Em face disso, requereu o MPT ordem judicial no sentido de
determinar o Bradesco de cessar todas as práticas discriminatórias acima citadas, bem como indenização por danos morais difusos e coletivos no montante de trinta milhões de reais, em razão das discriminações já praticadas.
Em sua contestação, por sua vez, o Bradesco alegou que não
pratica discriminação, pois, em suas rotinas organizacionais, de seleção, contratação, promoção, ascensão e remuneração, leva em conta o desempenho e o potencial de cada pessoa, adotando sempre critérios objetivos. Alegou ainda que a prova estatística da discriminação não é confiável, tanto pela sua margem de erro quanto pela influência de diversos fatores capazes de alterar o resultado da análise. Sustentou que não pode ser responsabilizada pelo resultado dos processos de seleção e promoção quando adota critérios objetivos, que são neutros quanto à raça e quanto ao gênero. Defendeu ainda que, em razão do direito de propriedade e da livre iniciativa, não pode ser impedida de contratar e promover as pessoas que melhor atendem ao escopo da empresa, independentemente da raça ou do gênero. Por fim, alegou que se trata de uma empresa socialmente responsável, que tem adotado medidas para promover justiça social, inclusive para combater o preconceito. Diante do quadro acima, julgue o caso acima, devendo ser analisados os seguintes pontos:
(a) o mero fato de haver uma desproporção entre homens e
mulheres, ou entre pessoas bancas e negras, nos cargos de direção de uma instituição financeira é relevante para o direito da antidiscriminação? Qual essa relevância, se houver?
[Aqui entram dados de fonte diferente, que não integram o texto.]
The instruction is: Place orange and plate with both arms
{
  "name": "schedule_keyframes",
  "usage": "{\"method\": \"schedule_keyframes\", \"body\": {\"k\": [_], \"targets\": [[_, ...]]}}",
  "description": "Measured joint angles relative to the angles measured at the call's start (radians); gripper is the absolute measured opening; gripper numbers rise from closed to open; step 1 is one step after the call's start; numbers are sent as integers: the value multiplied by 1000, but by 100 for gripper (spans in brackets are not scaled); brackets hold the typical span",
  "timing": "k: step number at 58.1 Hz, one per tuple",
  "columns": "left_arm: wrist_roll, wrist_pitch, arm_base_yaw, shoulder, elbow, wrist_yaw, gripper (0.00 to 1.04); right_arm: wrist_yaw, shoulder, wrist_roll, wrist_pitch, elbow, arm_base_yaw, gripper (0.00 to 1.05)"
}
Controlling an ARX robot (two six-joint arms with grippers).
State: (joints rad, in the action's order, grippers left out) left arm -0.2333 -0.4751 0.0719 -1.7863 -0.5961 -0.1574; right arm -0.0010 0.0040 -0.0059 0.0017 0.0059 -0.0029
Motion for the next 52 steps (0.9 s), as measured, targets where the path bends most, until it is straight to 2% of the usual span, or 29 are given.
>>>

(b) no caso concreto, existe, de fato, uma desproporção entre
homens e mulheres e brancos e negros tal como indicado pelo Ministério Público do Trabalho? Essa desproporção, se houver, é estatisticamente relevante?
(c) a prova estatística pode ser utilizada como base de uma ação andiscriminação? Em que contexto e sob que condições?
(d) quais os fatores que podem justificar a referida desproporção?
(e) esses fatores são “facialmente neutros”? Eles podem ser
inseridos no conceito de “necessidade do negócio”?
(f) existem medidas alternativas menos discriminatórias poderiam
ser utilizadas para minimizar o impacto desproporcional?